Une particularité remarquable est le couvrement de la nef par des coupoles sur trompes ; selon Thiollier, trois églises en France présentent ce dispositif (Le Puy, Saint-Hilaire de Poitiers et Champagne), et à Champagne une coupole recouvre exceptionnellement deux travées. La façade occidentale était précédée jusqu’en 1848 par un haut porche-tour de plan carré dont la trace reste visible ; sa partie haute aurait été démolie en 1749.
Au début du XIVe siècle, par deux bulles de Jean XXII (1320 et 1328), le prieuré de Champagne revient sous l’autorité de l’archevêque de Vienne, devient paroissial en 1328 et voit s’ériger à cette époque le fort du prieuré avec une enceinte englobant l’église et les bâtiments claustraux. L’histoire démographique et militaire de la paroisse est marquée par la pauvreté signalée en 1437 et par les dévastations des XVe et XVIe siècles, notamment le passage des Routiers et les destructions liées aux guerres de religion qui entraînèrent la démolition partielle des tours, l’effondrement des voûtes de la nef et l’iconoclasme du portail. Des travaux importants au XVIIe siècle ont reconstruit les coupoles de la nef et remplacé la voûte romane en berceau, mais l’édifice a connu une dégradation au XVIIIe siècle.

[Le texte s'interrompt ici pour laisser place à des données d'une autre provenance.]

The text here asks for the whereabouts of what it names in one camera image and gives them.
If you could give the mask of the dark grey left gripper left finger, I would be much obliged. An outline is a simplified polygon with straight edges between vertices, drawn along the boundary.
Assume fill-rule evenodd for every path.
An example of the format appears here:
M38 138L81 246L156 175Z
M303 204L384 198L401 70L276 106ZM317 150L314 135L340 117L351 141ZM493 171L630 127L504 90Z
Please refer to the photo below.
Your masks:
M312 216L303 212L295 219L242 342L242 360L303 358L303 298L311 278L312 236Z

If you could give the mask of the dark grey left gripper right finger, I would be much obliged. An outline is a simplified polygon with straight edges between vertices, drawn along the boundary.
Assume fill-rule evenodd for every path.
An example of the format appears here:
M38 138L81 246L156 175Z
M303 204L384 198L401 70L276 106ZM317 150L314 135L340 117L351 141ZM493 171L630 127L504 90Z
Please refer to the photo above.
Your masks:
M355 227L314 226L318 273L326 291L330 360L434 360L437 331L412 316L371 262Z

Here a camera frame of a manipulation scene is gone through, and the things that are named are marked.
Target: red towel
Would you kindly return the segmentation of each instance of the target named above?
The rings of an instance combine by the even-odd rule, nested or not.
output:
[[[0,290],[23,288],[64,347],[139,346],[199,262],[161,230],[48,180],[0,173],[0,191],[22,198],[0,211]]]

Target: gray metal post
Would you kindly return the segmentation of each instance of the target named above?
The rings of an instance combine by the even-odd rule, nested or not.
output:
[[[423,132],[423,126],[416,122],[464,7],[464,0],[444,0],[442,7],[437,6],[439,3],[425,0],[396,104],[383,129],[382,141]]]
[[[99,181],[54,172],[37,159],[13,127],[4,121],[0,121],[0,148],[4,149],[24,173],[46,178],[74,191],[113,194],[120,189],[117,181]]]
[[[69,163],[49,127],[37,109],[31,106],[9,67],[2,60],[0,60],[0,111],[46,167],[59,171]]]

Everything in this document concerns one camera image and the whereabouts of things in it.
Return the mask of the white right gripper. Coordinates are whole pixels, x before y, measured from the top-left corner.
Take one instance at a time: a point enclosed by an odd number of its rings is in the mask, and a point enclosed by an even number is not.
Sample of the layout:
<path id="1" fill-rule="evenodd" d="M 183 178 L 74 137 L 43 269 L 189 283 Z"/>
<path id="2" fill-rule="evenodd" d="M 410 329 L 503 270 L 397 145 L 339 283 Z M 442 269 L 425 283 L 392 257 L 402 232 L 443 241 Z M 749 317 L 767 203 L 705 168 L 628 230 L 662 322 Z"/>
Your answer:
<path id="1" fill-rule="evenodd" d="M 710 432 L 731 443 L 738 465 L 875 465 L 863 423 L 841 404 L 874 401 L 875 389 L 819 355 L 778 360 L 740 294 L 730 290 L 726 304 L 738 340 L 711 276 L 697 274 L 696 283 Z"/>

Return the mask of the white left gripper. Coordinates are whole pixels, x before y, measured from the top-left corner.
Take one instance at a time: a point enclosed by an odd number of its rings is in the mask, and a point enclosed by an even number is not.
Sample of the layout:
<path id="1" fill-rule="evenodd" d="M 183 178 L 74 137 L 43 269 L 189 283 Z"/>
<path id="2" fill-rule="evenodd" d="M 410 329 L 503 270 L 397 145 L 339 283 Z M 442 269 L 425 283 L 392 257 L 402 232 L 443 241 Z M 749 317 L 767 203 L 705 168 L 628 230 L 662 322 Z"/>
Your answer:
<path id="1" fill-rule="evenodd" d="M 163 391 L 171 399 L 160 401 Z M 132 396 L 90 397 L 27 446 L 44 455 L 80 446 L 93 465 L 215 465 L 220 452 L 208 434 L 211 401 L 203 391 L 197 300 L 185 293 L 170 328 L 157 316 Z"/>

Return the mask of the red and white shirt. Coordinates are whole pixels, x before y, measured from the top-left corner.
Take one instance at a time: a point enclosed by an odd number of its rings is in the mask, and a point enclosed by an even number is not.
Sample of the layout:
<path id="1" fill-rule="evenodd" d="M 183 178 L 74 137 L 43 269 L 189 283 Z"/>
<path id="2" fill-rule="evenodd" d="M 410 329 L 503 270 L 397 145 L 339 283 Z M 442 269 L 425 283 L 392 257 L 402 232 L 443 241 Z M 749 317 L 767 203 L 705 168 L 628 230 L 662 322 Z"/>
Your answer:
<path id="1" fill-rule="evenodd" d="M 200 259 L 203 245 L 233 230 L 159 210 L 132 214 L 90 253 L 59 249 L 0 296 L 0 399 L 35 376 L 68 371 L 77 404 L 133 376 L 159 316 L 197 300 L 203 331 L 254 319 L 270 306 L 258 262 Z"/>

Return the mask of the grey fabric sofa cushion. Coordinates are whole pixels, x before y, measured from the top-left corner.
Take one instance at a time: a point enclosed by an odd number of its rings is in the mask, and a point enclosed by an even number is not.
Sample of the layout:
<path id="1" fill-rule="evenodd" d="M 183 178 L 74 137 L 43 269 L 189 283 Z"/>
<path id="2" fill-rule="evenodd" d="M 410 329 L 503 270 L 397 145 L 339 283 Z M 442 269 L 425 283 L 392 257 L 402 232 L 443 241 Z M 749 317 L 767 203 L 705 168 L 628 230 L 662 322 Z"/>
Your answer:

Une restauration menée entre 1888 et 1894 a supprimé les adjonctions postérieures à l’époque romane et a repris les parements extérieurs endommagés. À l’oratoire et au chœur, plusieurs éléments liturgiques créés en 2000 par l’artiste Goudji — le siège de présidence, la Croix du Christ, l’ambon, l’autel et le tabernacle — ont été installés lors du passage au troisième millénaire.
Sur le plan pastoral, la paroisse a longtemps été confiée à un curé unique, parfois absent entre 1954 et 1968 en raison de la crise des vocations ; depuis 1976 les abbés sont choisis parmi les chanoines réguliers de saint Augustin. À partir de 1994, une équipe de « curés in solidum », composée de chanoines réguliers, a assuré la responsabilité de plusieurs paroisses, et depuis 2003 la communauté de Champagne dépend de la paroisse « Sainte-Croix du Rhône », administrée par une équipe pastorale mixte de laïcs en mission et de prêtres chanoines réguliers.